TASK GOAL: What you give must be exactly the lines of the material from the first through the line that contains "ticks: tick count", inclusive, and no others.

GIVEN INFORMATION:
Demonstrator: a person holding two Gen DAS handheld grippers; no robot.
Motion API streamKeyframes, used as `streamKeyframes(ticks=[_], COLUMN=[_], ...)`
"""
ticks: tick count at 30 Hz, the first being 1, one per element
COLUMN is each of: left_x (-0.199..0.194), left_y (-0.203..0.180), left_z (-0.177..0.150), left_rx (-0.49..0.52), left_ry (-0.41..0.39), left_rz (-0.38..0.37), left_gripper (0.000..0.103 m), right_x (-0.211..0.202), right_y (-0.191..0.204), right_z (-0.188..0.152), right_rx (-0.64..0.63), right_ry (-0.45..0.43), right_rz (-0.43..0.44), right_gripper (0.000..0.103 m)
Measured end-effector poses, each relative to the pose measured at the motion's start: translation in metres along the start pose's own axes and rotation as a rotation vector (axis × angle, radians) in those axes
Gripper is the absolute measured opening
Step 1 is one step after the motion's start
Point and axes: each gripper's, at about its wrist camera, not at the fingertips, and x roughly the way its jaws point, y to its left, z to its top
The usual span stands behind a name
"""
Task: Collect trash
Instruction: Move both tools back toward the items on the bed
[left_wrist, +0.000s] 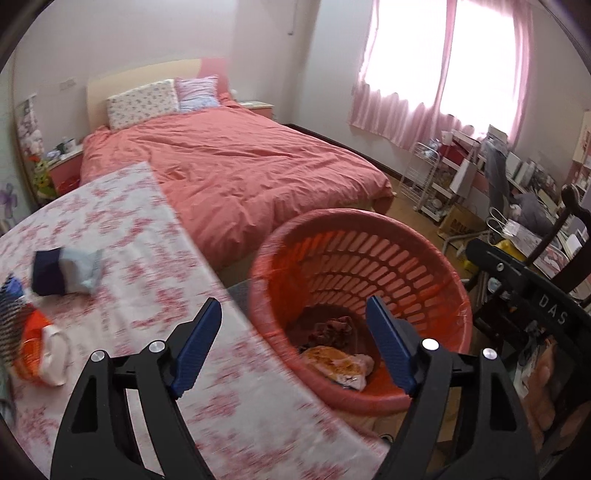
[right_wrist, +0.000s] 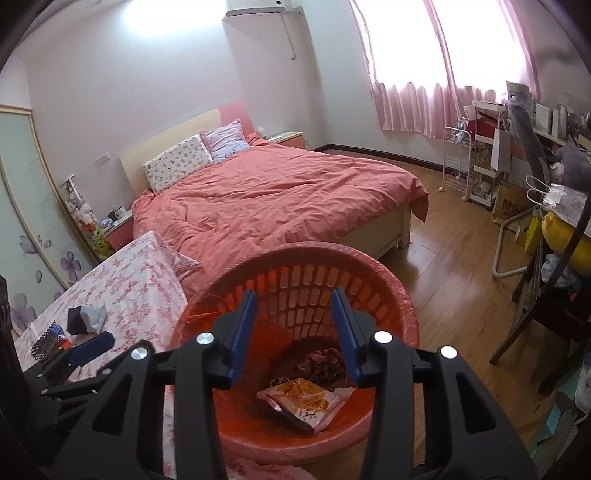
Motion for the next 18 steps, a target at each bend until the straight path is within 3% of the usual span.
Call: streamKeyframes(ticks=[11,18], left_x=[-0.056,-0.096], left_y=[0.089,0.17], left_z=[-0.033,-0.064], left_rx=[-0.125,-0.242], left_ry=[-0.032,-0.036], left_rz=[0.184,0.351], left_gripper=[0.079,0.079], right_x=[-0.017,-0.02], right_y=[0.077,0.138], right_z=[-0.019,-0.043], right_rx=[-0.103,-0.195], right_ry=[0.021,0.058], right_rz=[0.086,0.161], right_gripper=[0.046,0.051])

REPLY:
Demonstrator: a person holding two Gen DAS handheld grippers; no robot.
Motion API streamKeyframes, used as `streamKeyframes(ticks=[_], COLUMN=[_], ...)`
"""
ticks: tick count at 30 Hz, the first being 1, one per element

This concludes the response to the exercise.